Task instructions → How many lines of these records hold the string "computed"? Reply with the number alone.

Dataset records:
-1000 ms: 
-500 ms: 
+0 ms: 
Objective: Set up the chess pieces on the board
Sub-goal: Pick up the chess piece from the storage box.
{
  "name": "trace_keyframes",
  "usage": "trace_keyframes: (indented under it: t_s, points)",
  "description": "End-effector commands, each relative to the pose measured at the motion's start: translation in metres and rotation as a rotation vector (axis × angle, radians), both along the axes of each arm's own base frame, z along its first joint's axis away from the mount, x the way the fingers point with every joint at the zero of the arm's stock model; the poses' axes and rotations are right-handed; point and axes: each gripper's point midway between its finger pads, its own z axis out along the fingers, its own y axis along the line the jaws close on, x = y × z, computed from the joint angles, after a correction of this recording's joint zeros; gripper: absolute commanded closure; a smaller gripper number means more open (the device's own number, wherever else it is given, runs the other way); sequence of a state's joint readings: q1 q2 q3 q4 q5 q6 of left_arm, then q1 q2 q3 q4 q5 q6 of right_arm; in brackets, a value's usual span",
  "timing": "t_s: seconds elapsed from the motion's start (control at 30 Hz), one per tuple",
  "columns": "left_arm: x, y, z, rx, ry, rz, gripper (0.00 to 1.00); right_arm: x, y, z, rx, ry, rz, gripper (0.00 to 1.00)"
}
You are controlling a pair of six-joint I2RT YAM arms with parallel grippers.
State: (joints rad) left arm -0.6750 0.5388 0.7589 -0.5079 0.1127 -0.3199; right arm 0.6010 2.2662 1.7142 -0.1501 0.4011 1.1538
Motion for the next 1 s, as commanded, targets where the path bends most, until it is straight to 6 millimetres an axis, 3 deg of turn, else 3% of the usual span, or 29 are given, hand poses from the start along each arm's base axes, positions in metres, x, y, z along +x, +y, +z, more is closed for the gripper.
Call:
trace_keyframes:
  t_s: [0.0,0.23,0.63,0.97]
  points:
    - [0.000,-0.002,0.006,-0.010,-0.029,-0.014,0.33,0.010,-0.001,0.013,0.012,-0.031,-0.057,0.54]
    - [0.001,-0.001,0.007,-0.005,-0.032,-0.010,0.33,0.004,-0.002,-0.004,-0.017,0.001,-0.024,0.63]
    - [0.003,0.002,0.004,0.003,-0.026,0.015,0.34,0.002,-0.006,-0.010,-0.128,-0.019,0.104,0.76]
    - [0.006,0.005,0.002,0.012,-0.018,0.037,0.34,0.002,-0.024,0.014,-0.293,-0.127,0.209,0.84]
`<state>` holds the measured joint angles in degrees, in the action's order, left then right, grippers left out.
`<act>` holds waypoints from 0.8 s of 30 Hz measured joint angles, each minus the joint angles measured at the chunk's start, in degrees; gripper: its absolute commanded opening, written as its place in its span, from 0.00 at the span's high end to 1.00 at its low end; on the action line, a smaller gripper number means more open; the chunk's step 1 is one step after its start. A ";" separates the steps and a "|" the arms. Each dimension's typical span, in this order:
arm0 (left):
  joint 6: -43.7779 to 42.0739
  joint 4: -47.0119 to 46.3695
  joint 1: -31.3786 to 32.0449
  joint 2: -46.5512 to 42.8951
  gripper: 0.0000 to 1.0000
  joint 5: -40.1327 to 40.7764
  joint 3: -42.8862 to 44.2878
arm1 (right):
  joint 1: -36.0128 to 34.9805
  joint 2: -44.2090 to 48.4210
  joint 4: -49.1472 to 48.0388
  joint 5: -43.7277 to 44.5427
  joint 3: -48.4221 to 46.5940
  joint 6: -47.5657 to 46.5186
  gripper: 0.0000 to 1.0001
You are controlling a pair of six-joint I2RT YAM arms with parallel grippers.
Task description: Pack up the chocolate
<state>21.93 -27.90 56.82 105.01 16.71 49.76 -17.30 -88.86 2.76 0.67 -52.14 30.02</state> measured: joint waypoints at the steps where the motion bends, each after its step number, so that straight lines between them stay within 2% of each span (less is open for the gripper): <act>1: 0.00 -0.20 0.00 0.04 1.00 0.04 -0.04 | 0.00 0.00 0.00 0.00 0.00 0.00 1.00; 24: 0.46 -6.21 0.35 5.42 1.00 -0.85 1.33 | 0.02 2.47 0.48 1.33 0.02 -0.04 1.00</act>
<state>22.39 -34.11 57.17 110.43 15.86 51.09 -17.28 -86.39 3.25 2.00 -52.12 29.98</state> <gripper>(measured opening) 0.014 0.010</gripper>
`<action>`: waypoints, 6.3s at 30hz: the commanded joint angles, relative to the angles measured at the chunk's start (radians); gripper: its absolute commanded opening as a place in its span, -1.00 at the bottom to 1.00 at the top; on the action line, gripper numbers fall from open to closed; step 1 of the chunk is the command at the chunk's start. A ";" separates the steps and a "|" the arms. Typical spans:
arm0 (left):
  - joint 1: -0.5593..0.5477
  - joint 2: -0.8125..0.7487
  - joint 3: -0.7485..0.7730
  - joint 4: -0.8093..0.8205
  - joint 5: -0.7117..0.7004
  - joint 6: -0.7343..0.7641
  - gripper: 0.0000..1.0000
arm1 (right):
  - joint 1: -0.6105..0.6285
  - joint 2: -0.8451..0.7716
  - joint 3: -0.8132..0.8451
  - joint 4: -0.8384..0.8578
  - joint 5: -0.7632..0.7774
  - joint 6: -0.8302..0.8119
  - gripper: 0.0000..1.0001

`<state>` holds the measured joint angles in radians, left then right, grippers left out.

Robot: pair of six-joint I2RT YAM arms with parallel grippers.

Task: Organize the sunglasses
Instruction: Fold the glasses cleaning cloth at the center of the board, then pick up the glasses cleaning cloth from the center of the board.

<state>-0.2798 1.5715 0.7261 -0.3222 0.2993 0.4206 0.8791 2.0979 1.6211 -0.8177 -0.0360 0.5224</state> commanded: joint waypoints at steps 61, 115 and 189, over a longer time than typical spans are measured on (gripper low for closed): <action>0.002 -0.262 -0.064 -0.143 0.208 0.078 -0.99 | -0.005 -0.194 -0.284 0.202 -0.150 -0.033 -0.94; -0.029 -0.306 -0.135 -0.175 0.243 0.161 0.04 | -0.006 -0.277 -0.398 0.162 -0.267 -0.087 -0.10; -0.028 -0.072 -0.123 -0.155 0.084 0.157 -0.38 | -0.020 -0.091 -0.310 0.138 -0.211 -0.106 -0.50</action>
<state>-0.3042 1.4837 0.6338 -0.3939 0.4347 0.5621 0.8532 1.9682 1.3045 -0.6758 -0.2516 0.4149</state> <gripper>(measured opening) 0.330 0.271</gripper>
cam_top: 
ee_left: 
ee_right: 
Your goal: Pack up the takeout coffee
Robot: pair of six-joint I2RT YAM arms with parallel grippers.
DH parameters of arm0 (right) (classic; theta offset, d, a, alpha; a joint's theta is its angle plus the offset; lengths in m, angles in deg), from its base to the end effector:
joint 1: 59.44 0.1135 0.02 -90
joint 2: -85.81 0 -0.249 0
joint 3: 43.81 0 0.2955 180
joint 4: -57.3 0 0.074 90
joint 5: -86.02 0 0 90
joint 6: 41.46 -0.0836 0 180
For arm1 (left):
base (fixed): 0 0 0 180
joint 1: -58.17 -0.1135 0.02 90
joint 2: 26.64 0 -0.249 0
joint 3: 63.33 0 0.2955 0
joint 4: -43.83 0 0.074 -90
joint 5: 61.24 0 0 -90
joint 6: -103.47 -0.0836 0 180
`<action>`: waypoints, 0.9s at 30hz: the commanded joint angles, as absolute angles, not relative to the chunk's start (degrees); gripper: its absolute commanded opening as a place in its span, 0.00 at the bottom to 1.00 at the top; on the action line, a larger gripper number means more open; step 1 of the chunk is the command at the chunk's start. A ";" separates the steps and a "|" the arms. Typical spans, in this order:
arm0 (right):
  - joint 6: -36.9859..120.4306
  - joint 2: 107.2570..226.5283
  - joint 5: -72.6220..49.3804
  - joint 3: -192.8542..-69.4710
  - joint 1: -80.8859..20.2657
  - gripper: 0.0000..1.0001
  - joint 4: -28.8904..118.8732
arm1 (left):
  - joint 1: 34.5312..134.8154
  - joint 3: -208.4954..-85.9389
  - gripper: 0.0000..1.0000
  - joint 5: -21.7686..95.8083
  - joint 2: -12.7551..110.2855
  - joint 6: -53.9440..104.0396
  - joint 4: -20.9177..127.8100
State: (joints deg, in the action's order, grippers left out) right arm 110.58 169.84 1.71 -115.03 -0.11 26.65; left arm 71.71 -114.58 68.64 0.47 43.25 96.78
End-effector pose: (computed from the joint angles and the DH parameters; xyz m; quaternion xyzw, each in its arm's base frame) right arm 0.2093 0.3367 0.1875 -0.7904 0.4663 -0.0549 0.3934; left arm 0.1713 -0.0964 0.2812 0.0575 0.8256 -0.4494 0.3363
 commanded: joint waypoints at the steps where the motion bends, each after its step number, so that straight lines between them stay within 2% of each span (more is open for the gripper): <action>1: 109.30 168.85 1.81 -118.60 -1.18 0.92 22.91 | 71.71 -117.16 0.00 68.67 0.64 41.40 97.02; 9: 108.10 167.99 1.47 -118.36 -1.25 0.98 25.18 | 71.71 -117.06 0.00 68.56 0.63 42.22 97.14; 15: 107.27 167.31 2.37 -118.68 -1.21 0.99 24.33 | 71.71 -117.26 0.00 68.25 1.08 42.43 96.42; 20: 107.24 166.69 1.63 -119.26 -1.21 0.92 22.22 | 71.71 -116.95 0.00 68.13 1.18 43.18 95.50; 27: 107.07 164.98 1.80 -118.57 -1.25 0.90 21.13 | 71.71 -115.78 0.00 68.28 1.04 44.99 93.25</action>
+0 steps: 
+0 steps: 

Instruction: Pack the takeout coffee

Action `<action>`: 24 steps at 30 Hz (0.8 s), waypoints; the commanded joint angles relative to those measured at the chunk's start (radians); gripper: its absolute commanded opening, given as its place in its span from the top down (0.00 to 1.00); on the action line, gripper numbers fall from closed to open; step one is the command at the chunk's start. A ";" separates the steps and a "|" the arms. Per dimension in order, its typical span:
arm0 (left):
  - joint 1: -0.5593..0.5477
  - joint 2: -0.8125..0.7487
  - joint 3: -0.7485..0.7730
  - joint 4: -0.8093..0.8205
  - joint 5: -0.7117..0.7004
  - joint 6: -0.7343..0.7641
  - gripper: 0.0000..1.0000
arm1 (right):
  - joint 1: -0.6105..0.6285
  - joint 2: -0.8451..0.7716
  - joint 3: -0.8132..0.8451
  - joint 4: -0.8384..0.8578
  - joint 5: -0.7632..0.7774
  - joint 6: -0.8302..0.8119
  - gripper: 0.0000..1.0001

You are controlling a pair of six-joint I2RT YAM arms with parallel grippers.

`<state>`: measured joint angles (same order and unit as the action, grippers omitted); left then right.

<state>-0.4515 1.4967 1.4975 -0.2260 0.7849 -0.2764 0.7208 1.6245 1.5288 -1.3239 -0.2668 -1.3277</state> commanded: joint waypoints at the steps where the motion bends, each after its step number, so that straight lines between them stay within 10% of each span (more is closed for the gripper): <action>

Response for this exercise → 2